For Pakistani artists Rabbya Naseer and Hurmat Ul Ain, the search for "reciprocity on issues of displacement, post-partition psyche and conflicting self-identities" employed food in different ways. In 'Tea Break', they hosted a tea party to address their immediate experience of being in Delhi while constantly negotiating the boundaries between 'us' and 'them'. In 'Crow Effect', they invited strangers for a home-cooked Pakistani dinner in countries outside Pakistan to explore the boundaries of hospitality and exchange across cultures.

"Food has a value placed on it in the contemporary context as a gift, and in a socio-religious context, of a blessing. When artists decide to engage with food as a medium in their art, they are using all these inherent implications and coding of food that comes with it to their advantage. Our work builds on ideas of politicising this exchange by playing with the notion of expectation, gratification and gratitude," says Hurmat.

Italian artist Leone Contini, who has been borrowing the tools of contemporary anthropology for a while to research on intercultural frictions, conflict and power relations, took his search to the archaeological ruins of Satpula, a Mughal-era dam barely a kilometre from Khirki Masjid and close to the exhibition venue. He found a smelly sewer that merges with the Yamuna downstream and learnt that it was once a stream considered sacred to both Hindus and Muslims. He came across a lot of vegetables cultivated at this corrupted farming landscape and picked up some lauki (bottle gourd) and sent it to a chemical laboratory to "search for the possible presence of heavy metals". Upstream, he came across Majnu-ka-Tilla, a Tibetan settlement in north Delhi where he picked up bok choy and sent it for testing too. On the day of the exhibition, as part of the Bottlegourd Bokchoy Ballet, he invited people to taste a meal cooked with both the ingredients, as he revealed the results of the tests that found a high content of mercury and chromium in both the vegetables. He did not expect people to come forward but they did.
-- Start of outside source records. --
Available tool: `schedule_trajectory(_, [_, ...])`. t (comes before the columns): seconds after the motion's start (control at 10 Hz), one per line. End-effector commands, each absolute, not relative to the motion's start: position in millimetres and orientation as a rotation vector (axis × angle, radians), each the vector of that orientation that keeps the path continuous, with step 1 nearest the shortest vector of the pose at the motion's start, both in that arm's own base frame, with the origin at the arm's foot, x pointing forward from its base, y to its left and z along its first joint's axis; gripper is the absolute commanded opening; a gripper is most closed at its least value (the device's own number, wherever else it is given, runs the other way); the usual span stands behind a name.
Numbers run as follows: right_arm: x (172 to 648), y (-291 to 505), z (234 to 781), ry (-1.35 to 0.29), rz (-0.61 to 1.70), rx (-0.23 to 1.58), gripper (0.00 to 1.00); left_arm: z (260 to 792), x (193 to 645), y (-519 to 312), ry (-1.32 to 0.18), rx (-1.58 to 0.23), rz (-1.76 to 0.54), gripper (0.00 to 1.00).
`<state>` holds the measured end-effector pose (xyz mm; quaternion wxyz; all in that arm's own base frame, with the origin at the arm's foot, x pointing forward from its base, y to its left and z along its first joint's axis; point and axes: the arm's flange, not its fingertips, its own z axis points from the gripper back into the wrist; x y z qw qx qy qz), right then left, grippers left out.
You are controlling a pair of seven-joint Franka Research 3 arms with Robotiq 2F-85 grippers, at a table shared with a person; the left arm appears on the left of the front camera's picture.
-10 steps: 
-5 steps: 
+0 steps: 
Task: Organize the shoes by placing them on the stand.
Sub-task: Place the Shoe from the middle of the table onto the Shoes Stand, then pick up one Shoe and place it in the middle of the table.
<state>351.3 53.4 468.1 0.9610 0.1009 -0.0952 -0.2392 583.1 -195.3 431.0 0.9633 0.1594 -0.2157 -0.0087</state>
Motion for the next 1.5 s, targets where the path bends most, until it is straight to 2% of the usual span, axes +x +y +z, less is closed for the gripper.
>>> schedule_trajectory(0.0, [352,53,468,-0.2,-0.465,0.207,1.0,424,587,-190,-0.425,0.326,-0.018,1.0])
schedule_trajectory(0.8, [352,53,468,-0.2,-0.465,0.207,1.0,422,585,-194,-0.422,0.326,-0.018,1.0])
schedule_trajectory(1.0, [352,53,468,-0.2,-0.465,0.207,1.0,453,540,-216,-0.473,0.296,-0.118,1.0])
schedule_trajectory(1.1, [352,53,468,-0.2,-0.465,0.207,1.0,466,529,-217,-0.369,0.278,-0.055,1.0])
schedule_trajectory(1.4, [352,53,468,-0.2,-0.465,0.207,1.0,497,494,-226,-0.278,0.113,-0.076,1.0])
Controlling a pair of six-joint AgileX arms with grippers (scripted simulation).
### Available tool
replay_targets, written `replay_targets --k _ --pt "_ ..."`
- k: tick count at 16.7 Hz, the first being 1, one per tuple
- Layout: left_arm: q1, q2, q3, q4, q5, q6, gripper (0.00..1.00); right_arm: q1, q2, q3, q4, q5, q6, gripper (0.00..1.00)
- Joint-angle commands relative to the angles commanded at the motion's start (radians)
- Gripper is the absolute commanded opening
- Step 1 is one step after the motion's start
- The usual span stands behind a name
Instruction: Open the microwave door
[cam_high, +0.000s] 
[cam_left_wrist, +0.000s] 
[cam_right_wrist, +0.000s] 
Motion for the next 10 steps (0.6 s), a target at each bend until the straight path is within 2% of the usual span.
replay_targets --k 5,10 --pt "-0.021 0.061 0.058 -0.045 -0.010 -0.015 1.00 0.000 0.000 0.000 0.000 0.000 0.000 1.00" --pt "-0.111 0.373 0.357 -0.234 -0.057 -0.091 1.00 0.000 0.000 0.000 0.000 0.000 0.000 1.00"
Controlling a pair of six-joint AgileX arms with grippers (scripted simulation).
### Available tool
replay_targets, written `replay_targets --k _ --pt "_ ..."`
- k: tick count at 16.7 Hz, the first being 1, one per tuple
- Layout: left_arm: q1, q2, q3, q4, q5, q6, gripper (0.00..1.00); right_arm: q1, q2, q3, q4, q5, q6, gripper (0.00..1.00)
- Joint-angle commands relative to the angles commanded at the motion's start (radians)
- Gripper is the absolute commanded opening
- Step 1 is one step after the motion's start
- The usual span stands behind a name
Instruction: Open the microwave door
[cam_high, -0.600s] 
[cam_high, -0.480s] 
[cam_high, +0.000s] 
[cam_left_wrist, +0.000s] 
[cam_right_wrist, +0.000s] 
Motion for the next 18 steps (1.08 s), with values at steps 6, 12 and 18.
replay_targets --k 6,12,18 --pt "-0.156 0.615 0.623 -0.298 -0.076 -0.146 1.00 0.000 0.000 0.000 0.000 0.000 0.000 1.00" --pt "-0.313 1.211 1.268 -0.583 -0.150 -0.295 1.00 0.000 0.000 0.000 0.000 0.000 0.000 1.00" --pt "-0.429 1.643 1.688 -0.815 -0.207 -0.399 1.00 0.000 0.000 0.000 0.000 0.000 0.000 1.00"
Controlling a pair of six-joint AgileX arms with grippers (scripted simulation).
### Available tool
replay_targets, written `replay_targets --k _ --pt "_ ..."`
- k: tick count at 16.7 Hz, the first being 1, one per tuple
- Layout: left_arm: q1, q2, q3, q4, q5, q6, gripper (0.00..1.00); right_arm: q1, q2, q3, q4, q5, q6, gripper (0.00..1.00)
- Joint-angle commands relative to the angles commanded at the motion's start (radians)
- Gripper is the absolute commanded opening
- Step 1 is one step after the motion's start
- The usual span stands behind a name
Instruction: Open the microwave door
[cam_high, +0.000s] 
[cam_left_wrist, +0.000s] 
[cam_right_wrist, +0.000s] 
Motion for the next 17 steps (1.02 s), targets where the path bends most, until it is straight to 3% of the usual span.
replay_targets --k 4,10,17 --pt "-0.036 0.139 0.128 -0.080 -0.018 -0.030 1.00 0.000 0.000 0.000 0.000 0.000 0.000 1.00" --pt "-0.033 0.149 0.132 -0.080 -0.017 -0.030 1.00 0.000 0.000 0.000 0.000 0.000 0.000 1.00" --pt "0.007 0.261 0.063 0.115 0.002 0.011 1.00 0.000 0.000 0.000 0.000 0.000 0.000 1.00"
"I started using food in Tuscany as a relational device to involve Chinese migrants in public art projects, and to rethink the identity patterns of the local Italians. My practice is related with this familiarity that I built in Italy with vegetables from the otherness," says Contini.

Simran Chopra's 'Appetite', a board game on a thela chequered with red and white squares that involves a player making his way by eating various types of food, tried to look for the consumerist equation we share with corporates. When the game ended, Chopra informed that the red squares were the corporations while the white ones were farmers. "The thela is a platform where consumers first chance upon the food," she says.

Conceptual gastronomist Ryan Bromley, who was part of a talk during the residency preceding the exhibition, feels that though India has ignored critical discussions on gastronomy, the move of food into the art world must be welcomed. "In an artistic context, the role of food in art is very different from molecular gastronomy, yet in both the areas, the sudden surge of enthusiasm will push for a larger cause. In India, the move in the expectation of dining is pushing stylists to come up with challenging stuff," says Bromley.

Food formed the fulcrum of societal exchanges in this creative discourse. But, if all goes well, this is a conversation that has just begun.